[Your assignment]: Could you count how many lines of the data include "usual" and answer with the number only?

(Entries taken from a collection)
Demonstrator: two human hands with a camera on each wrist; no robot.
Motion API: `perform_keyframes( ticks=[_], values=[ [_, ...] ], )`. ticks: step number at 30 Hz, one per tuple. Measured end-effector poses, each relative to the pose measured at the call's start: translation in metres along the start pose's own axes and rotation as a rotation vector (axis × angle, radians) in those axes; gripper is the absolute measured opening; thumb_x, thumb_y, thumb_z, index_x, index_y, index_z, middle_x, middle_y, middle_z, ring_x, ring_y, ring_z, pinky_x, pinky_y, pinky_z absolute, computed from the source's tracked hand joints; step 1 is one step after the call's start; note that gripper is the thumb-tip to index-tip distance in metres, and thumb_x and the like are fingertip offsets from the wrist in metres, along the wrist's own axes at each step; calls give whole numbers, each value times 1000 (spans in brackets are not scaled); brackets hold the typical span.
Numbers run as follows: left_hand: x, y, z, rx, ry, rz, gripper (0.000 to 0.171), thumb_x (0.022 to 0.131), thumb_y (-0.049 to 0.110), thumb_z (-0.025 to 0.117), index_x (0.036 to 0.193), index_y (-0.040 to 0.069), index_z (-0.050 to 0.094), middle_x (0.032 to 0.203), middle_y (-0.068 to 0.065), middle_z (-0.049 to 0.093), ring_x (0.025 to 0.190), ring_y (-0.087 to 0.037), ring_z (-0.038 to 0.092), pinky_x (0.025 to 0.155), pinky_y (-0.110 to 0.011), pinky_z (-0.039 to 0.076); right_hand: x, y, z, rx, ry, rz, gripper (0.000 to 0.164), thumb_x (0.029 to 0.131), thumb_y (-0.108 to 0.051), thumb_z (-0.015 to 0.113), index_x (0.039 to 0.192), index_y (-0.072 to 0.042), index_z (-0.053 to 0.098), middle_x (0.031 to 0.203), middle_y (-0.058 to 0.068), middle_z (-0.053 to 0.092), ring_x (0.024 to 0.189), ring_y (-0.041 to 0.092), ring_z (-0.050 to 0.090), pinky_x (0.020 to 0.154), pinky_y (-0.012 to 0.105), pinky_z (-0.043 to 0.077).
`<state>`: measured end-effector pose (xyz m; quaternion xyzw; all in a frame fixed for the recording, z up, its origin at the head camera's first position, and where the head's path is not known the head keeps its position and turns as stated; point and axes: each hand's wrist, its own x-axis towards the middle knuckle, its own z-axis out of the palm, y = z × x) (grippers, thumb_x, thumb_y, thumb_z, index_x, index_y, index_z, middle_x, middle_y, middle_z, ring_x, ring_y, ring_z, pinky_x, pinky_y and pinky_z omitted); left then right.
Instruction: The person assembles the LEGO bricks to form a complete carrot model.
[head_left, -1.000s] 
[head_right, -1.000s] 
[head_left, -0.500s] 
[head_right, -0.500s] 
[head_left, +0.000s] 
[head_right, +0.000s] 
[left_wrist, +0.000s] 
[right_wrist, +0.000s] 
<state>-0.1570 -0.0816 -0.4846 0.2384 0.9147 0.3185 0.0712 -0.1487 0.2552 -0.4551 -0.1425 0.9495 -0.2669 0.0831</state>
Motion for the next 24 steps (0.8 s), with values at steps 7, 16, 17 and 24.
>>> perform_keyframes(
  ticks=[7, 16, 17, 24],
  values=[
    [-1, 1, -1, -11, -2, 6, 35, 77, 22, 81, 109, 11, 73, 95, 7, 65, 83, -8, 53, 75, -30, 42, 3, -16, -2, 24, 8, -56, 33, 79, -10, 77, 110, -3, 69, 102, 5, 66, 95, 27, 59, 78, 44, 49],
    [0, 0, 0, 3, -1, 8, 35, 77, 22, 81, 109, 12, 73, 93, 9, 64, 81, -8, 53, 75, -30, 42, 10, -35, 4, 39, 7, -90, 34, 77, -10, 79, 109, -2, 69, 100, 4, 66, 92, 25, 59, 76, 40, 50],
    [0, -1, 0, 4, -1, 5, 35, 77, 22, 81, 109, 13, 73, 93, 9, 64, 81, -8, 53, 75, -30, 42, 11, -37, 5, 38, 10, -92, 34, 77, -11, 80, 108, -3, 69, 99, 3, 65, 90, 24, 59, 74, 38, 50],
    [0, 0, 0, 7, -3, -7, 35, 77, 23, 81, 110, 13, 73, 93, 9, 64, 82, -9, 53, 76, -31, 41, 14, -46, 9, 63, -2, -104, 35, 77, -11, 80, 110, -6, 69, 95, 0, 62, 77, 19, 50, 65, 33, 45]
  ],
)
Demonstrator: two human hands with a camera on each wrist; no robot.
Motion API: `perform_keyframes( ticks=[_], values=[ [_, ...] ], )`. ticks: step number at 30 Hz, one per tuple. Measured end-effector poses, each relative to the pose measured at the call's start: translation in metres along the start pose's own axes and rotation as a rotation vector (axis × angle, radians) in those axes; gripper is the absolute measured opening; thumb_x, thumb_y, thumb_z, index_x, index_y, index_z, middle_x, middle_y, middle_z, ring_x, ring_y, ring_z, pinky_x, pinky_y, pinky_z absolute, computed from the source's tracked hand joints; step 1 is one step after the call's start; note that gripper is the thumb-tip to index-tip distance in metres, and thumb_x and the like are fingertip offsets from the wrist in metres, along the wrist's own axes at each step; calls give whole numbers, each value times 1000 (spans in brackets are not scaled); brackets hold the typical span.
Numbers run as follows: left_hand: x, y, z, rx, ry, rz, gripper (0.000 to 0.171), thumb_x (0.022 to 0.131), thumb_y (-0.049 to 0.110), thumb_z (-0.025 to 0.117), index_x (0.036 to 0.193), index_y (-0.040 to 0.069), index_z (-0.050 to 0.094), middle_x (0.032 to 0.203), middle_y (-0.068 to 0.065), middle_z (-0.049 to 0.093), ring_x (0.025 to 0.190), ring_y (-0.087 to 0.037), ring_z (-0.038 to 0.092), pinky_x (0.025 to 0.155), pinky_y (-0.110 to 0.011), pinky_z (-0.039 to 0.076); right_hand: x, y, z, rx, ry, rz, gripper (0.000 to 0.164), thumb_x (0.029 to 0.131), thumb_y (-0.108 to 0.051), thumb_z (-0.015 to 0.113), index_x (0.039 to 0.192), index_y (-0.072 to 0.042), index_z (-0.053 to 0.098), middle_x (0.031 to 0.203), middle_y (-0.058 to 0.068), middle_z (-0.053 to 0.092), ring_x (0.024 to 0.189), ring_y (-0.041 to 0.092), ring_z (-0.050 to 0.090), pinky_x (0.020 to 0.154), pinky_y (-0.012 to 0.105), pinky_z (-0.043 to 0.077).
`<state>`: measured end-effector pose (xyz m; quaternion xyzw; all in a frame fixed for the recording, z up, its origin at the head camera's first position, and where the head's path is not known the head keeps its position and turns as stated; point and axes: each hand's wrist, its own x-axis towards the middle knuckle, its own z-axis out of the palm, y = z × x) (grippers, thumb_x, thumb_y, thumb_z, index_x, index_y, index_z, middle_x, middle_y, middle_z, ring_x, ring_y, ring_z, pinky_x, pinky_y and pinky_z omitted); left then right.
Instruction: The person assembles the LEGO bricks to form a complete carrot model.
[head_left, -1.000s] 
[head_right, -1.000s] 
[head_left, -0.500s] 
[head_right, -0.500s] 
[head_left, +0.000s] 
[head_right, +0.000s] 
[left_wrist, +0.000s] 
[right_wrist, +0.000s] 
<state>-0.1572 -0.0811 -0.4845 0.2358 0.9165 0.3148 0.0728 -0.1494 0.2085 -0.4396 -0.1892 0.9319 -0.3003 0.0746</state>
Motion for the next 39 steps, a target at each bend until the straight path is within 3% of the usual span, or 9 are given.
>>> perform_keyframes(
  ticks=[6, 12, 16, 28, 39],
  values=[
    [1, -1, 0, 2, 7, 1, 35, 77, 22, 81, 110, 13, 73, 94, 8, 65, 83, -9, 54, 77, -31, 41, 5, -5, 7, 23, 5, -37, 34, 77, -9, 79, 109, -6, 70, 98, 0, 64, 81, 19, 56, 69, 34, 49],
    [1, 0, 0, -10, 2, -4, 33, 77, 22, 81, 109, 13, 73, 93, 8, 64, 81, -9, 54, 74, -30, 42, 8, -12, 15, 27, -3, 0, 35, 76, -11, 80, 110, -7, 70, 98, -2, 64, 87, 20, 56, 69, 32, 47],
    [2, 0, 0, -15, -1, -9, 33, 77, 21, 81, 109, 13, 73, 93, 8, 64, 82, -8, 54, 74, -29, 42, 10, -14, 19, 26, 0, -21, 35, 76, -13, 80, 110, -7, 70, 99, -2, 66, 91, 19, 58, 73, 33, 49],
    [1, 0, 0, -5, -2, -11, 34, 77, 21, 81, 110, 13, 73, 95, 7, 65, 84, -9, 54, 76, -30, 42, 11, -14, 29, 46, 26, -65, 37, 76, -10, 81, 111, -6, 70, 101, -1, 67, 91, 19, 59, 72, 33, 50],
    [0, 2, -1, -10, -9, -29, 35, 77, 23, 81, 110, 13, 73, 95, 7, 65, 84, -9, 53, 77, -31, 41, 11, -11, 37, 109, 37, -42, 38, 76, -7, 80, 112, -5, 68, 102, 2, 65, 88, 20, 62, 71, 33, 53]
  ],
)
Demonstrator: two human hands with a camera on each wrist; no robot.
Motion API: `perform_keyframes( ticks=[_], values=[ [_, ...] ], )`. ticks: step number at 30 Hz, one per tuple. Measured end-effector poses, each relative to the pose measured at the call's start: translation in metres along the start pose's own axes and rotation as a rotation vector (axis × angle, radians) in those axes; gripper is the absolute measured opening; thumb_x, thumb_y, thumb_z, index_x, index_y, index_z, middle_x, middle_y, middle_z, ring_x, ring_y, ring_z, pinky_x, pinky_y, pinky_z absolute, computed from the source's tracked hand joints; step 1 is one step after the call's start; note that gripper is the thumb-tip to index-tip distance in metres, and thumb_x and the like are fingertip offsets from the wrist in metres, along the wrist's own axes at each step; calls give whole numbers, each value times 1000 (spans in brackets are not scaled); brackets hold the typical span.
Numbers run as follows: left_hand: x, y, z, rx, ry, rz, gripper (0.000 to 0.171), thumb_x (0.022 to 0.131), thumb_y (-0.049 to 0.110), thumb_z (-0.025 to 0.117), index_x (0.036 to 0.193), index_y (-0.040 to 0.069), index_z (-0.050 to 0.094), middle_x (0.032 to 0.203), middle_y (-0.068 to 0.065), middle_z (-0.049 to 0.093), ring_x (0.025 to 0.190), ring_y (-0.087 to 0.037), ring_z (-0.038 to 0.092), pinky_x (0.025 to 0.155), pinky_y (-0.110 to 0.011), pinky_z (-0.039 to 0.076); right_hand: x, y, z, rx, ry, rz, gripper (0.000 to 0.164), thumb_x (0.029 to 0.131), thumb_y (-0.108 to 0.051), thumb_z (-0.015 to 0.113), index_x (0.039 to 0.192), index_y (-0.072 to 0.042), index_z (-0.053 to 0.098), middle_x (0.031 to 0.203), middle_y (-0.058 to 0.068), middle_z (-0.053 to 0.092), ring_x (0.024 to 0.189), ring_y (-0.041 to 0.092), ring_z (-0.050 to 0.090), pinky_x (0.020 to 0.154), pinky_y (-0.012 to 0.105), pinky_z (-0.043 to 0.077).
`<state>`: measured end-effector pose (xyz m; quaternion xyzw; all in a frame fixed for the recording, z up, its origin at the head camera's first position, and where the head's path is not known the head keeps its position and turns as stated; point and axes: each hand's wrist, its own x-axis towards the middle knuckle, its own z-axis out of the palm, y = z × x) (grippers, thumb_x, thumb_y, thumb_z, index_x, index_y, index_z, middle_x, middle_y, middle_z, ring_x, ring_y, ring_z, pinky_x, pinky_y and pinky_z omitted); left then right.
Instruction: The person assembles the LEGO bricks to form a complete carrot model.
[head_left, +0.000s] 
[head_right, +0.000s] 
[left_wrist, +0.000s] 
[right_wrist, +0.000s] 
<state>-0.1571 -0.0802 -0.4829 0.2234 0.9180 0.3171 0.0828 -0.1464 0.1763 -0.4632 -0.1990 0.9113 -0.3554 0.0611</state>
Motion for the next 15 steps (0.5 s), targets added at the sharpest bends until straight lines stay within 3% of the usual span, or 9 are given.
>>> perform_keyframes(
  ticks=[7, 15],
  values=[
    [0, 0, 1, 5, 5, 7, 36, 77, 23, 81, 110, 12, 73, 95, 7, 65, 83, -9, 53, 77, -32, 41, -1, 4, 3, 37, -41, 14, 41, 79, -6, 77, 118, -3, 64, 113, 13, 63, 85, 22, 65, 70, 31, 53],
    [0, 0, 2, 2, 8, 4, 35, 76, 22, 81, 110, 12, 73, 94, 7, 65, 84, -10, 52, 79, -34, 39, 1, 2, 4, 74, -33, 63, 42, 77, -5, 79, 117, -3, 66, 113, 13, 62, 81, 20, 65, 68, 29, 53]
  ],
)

[Answer space]: 2